Sun Yiwen, Du Pengju, Lu Xingxing, Xie Pengfei, Qian Zhengfang, Fan Shuting, Zhu Zexuan
National-Regional Key Technology Engineering Laboratory for Medical Ultrasound, Guangdong, Key Laboratory for Biomedical Measurements and Ultrasound Imaging, Department of Biomedical, Engineering, School of Medicine, Shenzhen University, Shenzhen 518060, China.
College of Electronic Science and Technology, Shenzhen University, Shenzhen 518060, China.
Biomed Opt Express. 2018 Jun 6;9(7):2917-2929. doi: 10.1364/BOE.9.002917. eCollection 2018 Jul 1.

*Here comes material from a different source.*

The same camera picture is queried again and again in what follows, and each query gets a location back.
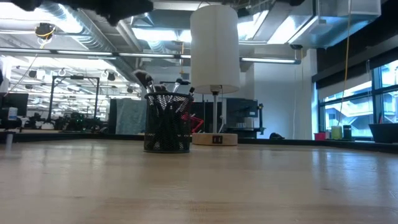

The development of new spectral analysis methods in bio thin-film detection has generated intense interest in terahertz (THz) spectroscopy and its application in a wide range of fields. In this paper, it is the first time that machine learning methods are applied to the quantitative characterization of bovine serum albumin (BSA) deposited thin-films detected by terahertz time-domain spectroscopy. The spectra data of BSA thin-films prepared by solutions with concentrations ranging from 0.5 to 35 mg/ml are analyzed using the support vector regression method to learn the underlying model of the frequency against the target concentration. The learned mode successfully predicts the concentrations of the unknown test samples with a coefficient of determination R = 0.97932. Furthermore, aiming to identify the relevance of each frequency to the concentration, the maximal information coefficient statistical analysis is used and the three most discriminating frequencies in THz frequency are identified at 1.2, 1.1 and 0.5 THz respectively, which means a good prediction for BSA concentration can be achieved by using the top three relevant frequencies. Moreover, the top discriminating frequencies are in good agreement with the frequencies predicted by a long-wavelength elastic vibration model for BSA protein.
生物薄膜检测中新光谱分析方法的发展引发了人们对太赫兹(THz)光谱及其在广泛领域应用的浓厚兴趣。本文首次将机器学习方法应用于太赫兹时域光谱检测的牛血清白蛋白(BSA)沉积薄膜的定量表征。使用支持向量回归方法分析了浓度范围为0.5至35 mg/ml的溶液制备的BSA薄膜的光谱数据,以学习频率与目标浓度之间的潜在模型。所学习的模型成功地预测了未知测试样品的浓度,决定系数R = 0.97932。此外,为了确定每个频率与浓度的相关性,使用了最大信息系数统计分析,并分别在1.2、1.1和0.5 THz处确定了太赫兹频率中三个最具区分性的频率,这意味着通过使用前三个相关频率可以实现对BSA浓度的良好预测。此外,最具区分性的频率与BSA蛋白的长波长弹性振动模型预测的频率高度一致。